- WHAT TO WORK ON
Every line of the material must be given again verbatim. Skip the images.
Top of INPUT DATA
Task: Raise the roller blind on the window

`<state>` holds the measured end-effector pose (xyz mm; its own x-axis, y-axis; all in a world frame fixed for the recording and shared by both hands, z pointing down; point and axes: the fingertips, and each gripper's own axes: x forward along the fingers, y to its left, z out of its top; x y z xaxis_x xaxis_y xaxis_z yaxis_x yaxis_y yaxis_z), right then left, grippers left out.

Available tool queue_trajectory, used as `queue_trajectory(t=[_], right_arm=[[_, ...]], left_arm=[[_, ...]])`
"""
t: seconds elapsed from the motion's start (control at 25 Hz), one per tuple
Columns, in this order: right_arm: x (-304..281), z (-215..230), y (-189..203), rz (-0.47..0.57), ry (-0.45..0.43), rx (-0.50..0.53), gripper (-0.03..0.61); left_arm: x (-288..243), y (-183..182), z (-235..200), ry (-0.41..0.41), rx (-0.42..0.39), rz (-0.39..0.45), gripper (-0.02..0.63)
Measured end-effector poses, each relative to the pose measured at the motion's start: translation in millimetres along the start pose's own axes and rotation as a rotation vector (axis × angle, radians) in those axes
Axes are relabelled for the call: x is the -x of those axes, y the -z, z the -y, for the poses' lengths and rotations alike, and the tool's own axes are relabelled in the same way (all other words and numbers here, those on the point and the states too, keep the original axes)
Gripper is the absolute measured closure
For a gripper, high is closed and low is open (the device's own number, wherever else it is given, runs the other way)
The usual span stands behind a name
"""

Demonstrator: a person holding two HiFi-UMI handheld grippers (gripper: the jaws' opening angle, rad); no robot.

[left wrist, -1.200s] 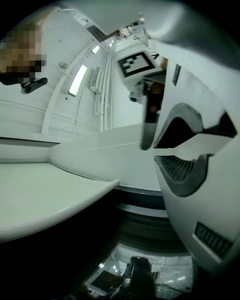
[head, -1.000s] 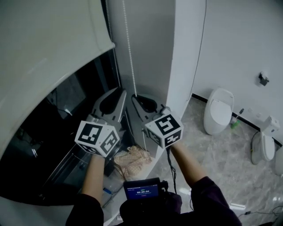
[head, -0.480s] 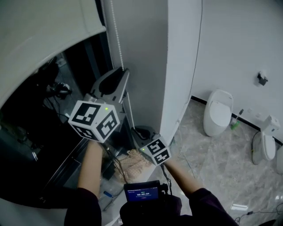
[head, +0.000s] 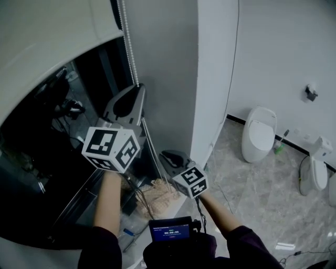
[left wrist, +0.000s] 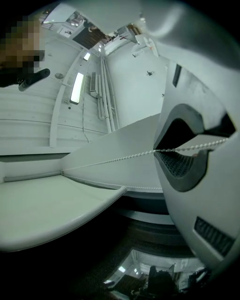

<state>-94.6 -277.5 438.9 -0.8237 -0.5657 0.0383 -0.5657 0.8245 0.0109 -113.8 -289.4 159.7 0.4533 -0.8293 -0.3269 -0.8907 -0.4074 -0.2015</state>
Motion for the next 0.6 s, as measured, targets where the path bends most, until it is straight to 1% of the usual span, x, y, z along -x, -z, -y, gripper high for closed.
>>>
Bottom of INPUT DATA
- FINISHED TASK
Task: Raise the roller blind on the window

`<state>` holds the measured end-effector pose (xyz mm; its own x-axis, y-axis; all in a world frame fixed for the recording and shared by both hands, z pointing down; point and axes: the fingertips, and each gripper's own axes: x forward along the fingers, y to its left, z out of its top; x y z xaxis_x xaxis_y xaxis_z yaxis_x yaxis_y yaxis_z), right then left, grippers left out.

Available tool queue_trajectory, used as `queue_trajectory(t=[_], right_arm=[[_, ...]], left_arm=[[_, ...]])`
"""
t: seconds elapsed from the motion's start (control at 25 Hz), one per tuple
Columns, in this order: right_arm: x (-304..281), z (-215..230), y (-189..203), rz (-0.47..0.57), ry (-0.45..0.43), rx (-0.50..0.53), gripper (-0.03..0.61); left_arm: x (-288..243), y (-183..182), z (-235..200), ry (-0.41..0.41), rx (-0.42..0.39), rz (-0.39..0.45), gripper (-0.02..0.63)
Measured end-effector poses, each relative to the pose measured at the motion's start: translation in millimetres along the start pose's own axes and rotation as a rotation vector (axis × angle, radians) in those axes
Axes are relabelled for the call: x is the -x of those axes, y the -z, z the -y, for the poses' lengths and rotations alike, and the tool's own axes are relabelled in the same way (all other words and numbers here, those on the point and the states too, keep the original axes)
Gripper is the absolute measured closure
For a gripper, high is closed and low is open (the device's own number, wherever else it is given, runs the other way)
The usual span stands behind a name
"""

Demonstrator: a person holding two HiFi-UMI handheld grippers (gripper: the jaws' opening angle, rad); no robot.

[left wrist, -1.200s] 
[head, -1.000s] 
[head, -0.480s] 
[head, +0.000s] 
[left wrist, +0.000s] 

<state>-94.6 -277.5 438.9 -0.8237 -0.5657 0.0383 -0.5657 0.8245 0.0109 -113.8 -289.4 159.7 0.4533 -0.8293 -0.3269 -0.8907 -0.4074 -0.2015</state>
Motion for the next 0.6 s, as measured, targets where the path bends most, until it is straight to 1% of the usual span, x, y, z along -x, -z, -y, gripper high for closed.
>>>

The answer has been given, and the exercise is done.